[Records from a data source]

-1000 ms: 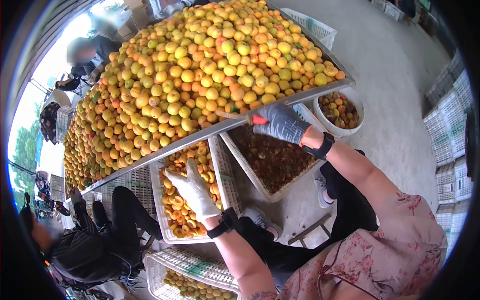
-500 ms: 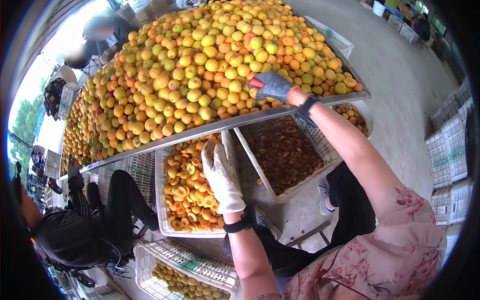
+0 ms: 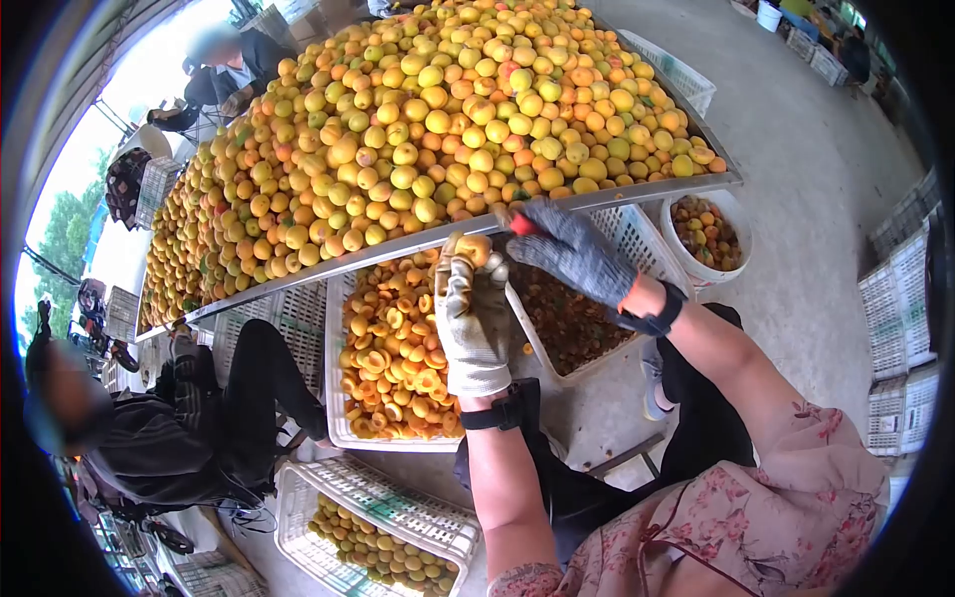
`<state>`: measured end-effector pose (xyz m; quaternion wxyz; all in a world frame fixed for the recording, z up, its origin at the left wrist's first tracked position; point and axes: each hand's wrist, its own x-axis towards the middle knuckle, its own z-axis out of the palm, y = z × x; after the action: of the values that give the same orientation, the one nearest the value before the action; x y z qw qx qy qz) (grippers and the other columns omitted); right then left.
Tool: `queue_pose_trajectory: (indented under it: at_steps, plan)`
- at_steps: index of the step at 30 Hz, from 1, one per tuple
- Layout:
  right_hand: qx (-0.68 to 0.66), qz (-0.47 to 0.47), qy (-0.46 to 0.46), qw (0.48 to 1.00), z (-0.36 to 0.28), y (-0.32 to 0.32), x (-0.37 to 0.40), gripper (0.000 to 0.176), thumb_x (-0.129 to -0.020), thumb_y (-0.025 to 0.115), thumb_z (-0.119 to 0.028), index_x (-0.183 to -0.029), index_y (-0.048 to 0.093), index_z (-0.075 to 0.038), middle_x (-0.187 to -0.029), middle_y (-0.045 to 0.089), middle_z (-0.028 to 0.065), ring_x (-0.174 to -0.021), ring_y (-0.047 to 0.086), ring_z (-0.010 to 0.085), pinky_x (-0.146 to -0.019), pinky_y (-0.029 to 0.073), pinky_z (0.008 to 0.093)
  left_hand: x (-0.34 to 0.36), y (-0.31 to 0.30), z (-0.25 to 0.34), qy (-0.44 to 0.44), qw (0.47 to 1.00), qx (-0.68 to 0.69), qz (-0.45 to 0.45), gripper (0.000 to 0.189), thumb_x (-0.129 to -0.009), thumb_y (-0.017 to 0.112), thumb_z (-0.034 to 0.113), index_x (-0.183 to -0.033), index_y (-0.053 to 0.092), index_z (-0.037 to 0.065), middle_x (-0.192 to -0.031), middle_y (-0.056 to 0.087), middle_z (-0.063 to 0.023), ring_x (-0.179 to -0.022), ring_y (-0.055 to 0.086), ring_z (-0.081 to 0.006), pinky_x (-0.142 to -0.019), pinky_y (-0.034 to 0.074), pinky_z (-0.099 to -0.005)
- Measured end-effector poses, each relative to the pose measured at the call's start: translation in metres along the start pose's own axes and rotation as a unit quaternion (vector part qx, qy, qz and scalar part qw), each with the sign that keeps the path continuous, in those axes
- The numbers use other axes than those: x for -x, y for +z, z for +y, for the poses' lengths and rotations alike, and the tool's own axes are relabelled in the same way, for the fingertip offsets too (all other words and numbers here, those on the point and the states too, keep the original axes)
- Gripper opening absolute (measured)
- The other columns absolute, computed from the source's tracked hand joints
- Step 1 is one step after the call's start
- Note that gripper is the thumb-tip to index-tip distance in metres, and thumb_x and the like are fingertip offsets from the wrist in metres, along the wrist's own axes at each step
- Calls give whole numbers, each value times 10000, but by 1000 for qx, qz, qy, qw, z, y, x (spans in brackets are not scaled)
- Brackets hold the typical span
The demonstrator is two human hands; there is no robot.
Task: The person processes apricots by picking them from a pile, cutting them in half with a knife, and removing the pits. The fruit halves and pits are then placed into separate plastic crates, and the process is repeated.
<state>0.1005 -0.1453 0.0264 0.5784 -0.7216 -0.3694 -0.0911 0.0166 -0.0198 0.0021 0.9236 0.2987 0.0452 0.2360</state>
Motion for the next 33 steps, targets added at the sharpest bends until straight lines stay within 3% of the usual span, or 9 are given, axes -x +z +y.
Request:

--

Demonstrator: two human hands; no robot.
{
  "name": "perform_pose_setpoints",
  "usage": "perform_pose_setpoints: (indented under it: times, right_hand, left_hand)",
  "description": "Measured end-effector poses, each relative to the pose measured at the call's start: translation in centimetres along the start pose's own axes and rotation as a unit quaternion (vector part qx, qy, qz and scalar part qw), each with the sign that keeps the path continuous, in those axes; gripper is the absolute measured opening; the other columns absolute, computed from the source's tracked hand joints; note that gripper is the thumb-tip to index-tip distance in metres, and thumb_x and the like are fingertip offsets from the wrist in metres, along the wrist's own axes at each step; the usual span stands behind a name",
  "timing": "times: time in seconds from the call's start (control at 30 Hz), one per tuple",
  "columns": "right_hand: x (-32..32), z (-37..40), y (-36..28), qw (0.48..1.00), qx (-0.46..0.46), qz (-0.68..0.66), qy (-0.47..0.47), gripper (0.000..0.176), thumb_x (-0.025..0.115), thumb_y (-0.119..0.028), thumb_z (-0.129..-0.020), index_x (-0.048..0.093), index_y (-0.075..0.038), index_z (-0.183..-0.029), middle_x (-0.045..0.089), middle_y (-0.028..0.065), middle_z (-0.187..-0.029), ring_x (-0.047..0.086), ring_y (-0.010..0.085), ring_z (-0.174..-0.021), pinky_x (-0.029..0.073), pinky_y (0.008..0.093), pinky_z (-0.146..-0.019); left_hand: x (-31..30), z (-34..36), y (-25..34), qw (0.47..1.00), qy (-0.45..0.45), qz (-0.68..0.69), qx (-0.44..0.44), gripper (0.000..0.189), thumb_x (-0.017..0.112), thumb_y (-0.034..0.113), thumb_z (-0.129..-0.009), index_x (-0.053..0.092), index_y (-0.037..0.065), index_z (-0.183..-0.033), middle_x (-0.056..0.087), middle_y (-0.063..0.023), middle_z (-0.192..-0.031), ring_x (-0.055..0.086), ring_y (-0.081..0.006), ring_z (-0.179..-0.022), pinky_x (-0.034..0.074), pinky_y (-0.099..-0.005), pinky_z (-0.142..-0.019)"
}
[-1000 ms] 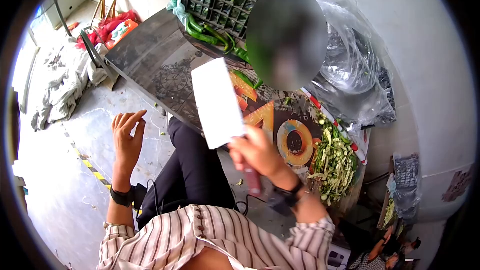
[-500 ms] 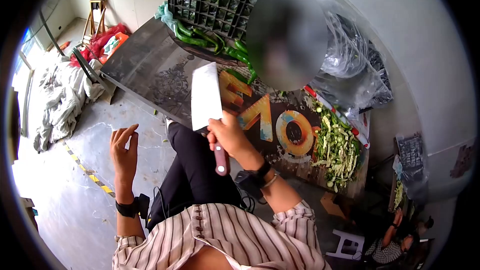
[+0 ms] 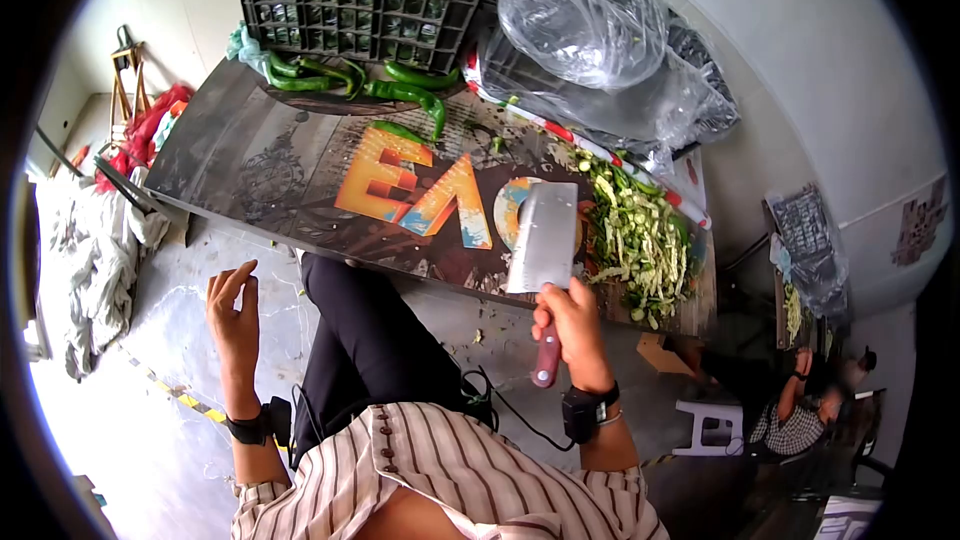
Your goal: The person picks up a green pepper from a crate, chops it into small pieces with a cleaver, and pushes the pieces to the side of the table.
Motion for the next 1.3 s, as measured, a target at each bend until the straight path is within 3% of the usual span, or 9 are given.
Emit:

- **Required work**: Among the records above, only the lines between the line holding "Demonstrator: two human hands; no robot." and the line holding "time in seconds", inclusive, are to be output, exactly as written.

- **The completed task**:
Demonstrator: two human hands; no robot.
{
  "name": "perform_pose_setpoints",
  "usage": "perform_pose_setpoints: (indented under it: times, right_hand, left_hand)",
  "description": "Measured end-effector poses, each relative to the pose measured at the call's start: translation in centimetres along the start pose's own axes and rotation as a unit quaternion (vector part qx, qy, qz and scalar part qw), each with the sign that keeps the path continuous, in those axes; gripper is the absolute measured opening; the other columns absolute, computed from the source's tracked hand joints; note that gripper is the thumb-tip to index-tip distance in metres, and thumb_x and the like are fingertip offsets from the wrist in metres, along the wrist's own axes at each step; the usual span stands behind a name",
  "timing": "times: time in seconds from the call's start (control at 30 Hz), one per tuple",

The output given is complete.